By week four students will have some experience of working independently and will have generated a range of ideas and objects, equipping them to develop their own work.
From week four to week ten, each student will have a space in the beautiful Slade studios, for individual studio-based enquiry. Emphasis is placed on exploring personal ideas, sustaining open dialogue with their peers and tutors and experimenting with new and traditional techniques. Students are encouraged to work intensively to develop their own vision.
Alongside individual research and practice there will be a number of optional specialist workshops taught by invited artists from week four to week eight. These include subjects such as: order in space and experimental geometry workshops in 2D and 3D; video sketch and light projection; performance, and documentation; experimental analogue photography; colour and light: exploring how colour informs our space, perception and imagination; technical research in painting and sculpture: making supports, grounds and mediums for painting, making armatures, casting and working with wax, plaster, latex and clay or other pertinent materials for sculpture; the artist’s book and basic bookbinding; low tech printmaking; contemporary video practice and analogue film.

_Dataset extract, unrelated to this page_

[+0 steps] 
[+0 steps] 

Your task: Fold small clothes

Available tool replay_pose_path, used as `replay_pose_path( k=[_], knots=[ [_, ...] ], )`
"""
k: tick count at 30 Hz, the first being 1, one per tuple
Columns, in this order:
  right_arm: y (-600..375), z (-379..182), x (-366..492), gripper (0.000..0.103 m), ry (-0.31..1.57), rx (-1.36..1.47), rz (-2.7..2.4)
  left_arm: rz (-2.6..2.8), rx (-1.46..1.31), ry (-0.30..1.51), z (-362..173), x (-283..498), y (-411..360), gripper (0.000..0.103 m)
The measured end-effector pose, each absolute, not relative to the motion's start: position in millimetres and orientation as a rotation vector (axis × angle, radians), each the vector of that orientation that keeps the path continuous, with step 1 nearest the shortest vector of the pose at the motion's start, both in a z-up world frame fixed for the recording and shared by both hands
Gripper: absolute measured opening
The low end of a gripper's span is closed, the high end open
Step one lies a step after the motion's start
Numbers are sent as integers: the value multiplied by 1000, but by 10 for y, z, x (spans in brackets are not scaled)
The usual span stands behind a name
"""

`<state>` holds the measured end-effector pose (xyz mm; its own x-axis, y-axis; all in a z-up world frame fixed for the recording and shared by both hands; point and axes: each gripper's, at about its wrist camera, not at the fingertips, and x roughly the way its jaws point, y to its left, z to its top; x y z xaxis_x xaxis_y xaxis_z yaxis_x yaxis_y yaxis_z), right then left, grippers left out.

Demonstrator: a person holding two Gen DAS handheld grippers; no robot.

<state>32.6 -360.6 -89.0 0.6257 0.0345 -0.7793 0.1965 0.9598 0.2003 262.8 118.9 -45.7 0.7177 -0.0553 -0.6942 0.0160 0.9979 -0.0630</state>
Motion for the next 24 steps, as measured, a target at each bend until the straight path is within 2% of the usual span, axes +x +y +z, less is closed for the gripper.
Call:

For the first three weeks and for the later workshops, most of the basic materials are provided, however as independent working progresses students will be expected to provide their own materials — a detailed suggested materials list will be provided before the course begins.
Extra curricular programme
A rich and diverse extra curricular programme will run for the duration of the Summer school on three evenings of each week, and is open to the foundation course as well as students from across our Summer School programme. The history of art and contextual studies programme includes lectures, gallery visits, artists’ talks and seminars. There is also a vibrant community of Slade student residents (BA, MA and PhD) who are elected to undertake residencies during the summer so that they can discuss ideas and share their experiences with summer school students.
An important part of this Foundation course is the regular group and one-to-one tutorials which support student’s progress during the course. Guidance will be provided for students to document their work and record the creative process in preparation for developing their portfolio. The last two weeks are organised around curating, installing and documenting an exhibition of work that culminates in a final critique focusing on each student’s strengths and achievements. The critique is led by a Slade Professor, and is followed by a Private View open to the public for students, their guests, and visitors. Portfolio reviews and feedback interviews are available in the closing stages of the course, providing a platform for discussion centred on future plans.
In order to gain maximum benefit from our foundation the course must be taken in full. A certificate of attendance will be awarded, but please do note that this is not an accredited Foundation course.